By trying to punish local law enforcement agencies that refuse to put the deportation of undocumented workers before the arrest and prosecution of dangerous criminals, they're exposing what really motivates their policy proposals: concern over dishwashers and day laborers, not the safety of American communities.

In a new report published by the Immigration Policy Center, Debunking the Myth of Sanctuary Cities: Community Policing Policies Protect American Communities, I explain how opponents of comprehensive immigration reform have pushed a dangerous policy that would alienate immigrant crime victims from state and local police, a policy that would make entire communities less safe.  These politicians share the same worldview as notorious Sheriff Joe Arpaio of Arizona, who has made Latino residents of Maricopa County, who have committed no crimes into Public Enemy Number One, while thousands of outstanding felony warrants languish on his desk.

In contrast to the Maricopa County Sheriff's tactics, for thirty years scores of cities and states have practiced community policing policies that allow undocumented immigrants to report crimes without fear of exposing themselves to deportation.  Opponents call these "sanctuary" cities - I call them safe cities.   In the words of the Major Cities Chiefs Association:

Without assurances that contact with the police would not result in purely civil immigration enforcement action, the hard won trust, communication and cooperation from the immigrant community would disappear.  Such a divide between the local police and immigrant groups would result in increased crime against immigrants and in the broader community, create a class of silent victims and eliminate the potential for assistance from immigrants in solving crimes or preventing future terroristic acts.

But to hear some Members of Congress say it, state and local police should stop worrying about putting murderers and dangerous criminals behind bars and spend their days checking other people's immigration status.  Of course, they usually spin it a bit better than that.

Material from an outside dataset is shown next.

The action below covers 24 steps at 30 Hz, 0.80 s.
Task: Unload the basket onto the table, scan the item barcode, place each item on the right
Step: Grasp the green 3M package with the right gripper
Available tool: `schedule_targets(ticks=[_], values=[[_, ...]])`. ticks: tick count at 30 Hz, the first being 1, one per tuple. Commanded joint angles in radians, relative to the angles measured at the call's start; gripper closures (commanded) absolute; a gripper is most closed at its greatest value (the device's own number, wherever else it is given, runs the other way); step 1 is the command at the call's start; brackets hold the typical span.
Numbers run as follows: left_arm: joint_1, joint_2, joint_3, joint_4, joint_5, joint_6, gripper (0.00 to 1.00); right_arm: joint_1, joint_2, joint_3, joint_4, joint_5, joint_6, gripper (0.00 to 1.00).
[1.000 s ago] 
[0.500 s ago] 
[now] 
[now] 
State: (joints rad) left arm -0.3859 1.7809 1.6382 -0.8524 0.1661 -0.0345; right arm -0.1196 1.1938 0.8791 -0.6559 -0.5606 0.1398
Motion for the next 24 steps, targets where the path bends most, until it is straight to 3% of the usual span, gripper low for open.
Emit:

U.S. Representative Marsha Blackburn (R-7th/TN) said she wanted to send "a tough message to sanctuary cities by reducing federal funds to those cities that provide sanctuary to violent criminal aliens," and U.S. Representative Ted Poe (R-2nd/TX) charged so-called "sanctuary cities" with harboring members of the Central American Mara Salvatrucha (MS-13) gang "in the name of compassion."

Accusing police of harboring gang members and violent criminals would be laughable- if it weren't so serious.

Politicians in Washington like Blackburn and Poe need to keep their eyes on solving the immigration mess.  Rather than lashing out at state and local police for doing their jobs and encouraging all members of our community to report crimes, they should help to get the federal immigration system back on track and develop a practical policy to deal with the 12 million undocumented immigrants in our country who are here to build America, not tear it down.